The coincidences of time and place are truly spectacular. The leading laboratory for bat sarbecoviruses in the world is not in Baltimore, Birmingham or Bombay. It is in Wuhan. When foot and mouth disease broke out near Pirbright in the UK in 2007, where the world’s leading reference laboratory for the foot-and-mouth virus is situated, it wasn’t a coincidence. When anthrax broke out downwind of a Soviet bioweapons factory in Sverdlovsk in 1979, it wasn’t a coincidence. When brucellosis broke out in Lanzhou in 2019, right by a brucellosis vaccine factory, it wasn’t a coincidence. And when smallpox infected a medical photographer at a smallpox lab in Birmingham in 1978, it wasn’t a coincidence. Lab leaks happen all the time. SARS itself leaked from labs after the end of the SARS epidemic of 2003 at least six times – once in Singapore, once in Taiwan and four times in Beijing.
Yet the vested interests in ignoring and dismissing the possibility of a Covid lab leak are legion. They include the Chinese authorities, the World Health Organisation (which obsequiously does President Xi Jinping’s bidding these days), and the American scientific establishment – especially Dr Anthony Fauci, the former head of the National Institute of Allergies and Infectious Diseases who funded some of the work at the Wuhan Institute of Virology. They also include EcoHealth Alliance, a New York non-profit headed up by Peter Daszak. EcoHealth Alliance has trousered millions of US taxpayer dollars since the SARS outbreak of 2003 for collecting viruses all over south-east Asia and sending them to the Wuhan Institute of Virology, all the while boasting of WIV’s gain-of-function experiments, which increase the infectivity of viruses.
A new leak suggests that Dansak, a central figure in the whole saga, had discussed pursuing gain-of-function research at lower safety levels at Wuhan.

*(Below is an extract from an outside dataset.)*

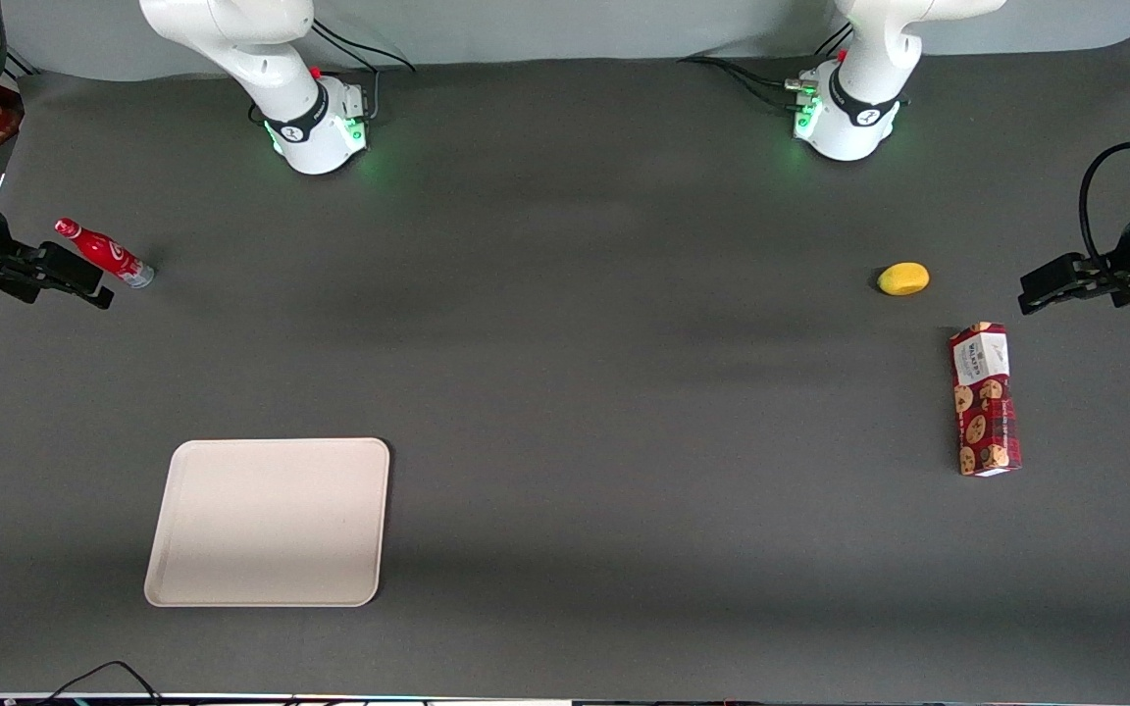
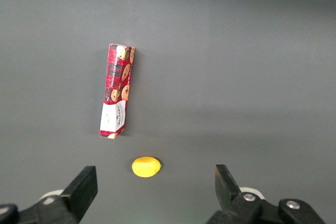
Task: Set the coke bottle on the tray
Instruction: 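Lower the open right gripper over the cap end of the red Coca-Cola bottle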
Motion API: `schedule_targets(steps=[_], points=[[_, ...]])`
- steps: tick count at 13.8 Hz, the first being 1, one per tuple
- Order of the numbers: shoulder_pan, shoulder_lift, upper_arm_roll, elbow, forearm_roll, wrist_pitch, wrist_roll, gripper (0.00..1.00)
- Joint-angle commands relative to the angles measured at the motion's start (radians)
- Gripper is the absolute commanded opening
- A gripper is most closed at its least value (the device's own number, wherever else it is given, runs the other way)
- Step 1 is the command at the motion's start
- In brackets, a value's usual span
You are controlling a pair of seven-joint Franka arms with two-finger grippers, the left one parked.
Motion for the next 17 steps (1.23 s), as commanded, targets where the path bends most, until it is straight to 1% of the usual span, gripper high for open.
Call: schedule_targets(steps=[1,4,6,7,9,10,11,13,15,16,17], points=[[0.003,-0.013,0.002,-0.018,-0.006,0.011,-0.002,1.0],[0.001,-0.01,0.002,-0.021,-0.008,0.01,0.0,1.0],[-0.009,-0.01,-0.009,-0.041,-0.011,-0.031,0.003,1.0],[-0.017,-0.011,-0.018,-0.056,-0.026,-0.062,-0.005,1.0],[-0.025,-0.014,-0.035,-0.116,-0.128,-0.067,-0.009,1.0],[-0.04,-0.013,-0.038,-0.136,-0.146,-0.064,-0.015,1.0],[-0.058,-0.013,-0.053,-0.154,-0.147,-0.058,-0.043,1.0],[-0.06,-0.016,-0.128,-0.182,-0.147,-0.049,-0.148,1.0],[-0.06,-0.059,-0.197,-0.286,-0.155,0.034,-0.216,1.0],[-0.06,-0.095,-0.226,-0.359,-0.191,0.098,-0.25,1.0],[-0.06,-0.125,-0.252,-0.425,-0.21,0.161,-0.256,1.0]])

Daszak and colleagues planned to harvest wild bat viruses of exactly the same kind that later caused Covid, soup them up in the lab, infect human cells with them and do so at low biosafety levels that would ‘freak out’ other Western researchers. They planned to do all this in a city called Wuhan. And since then, they have chosen not to tell the world that this is what they had proposed.
The coincidences continue to mount. So in sum, a global pandemic began in 2019 very close to a lab that was doing risky, gain-of-function research on the very same kind of virus as Covid. Since then, the scientific and public-health establishment has tried to shut down debate on the origins of the virus and has refused to talk about the risk of lab leaks. The silence speaks volumes.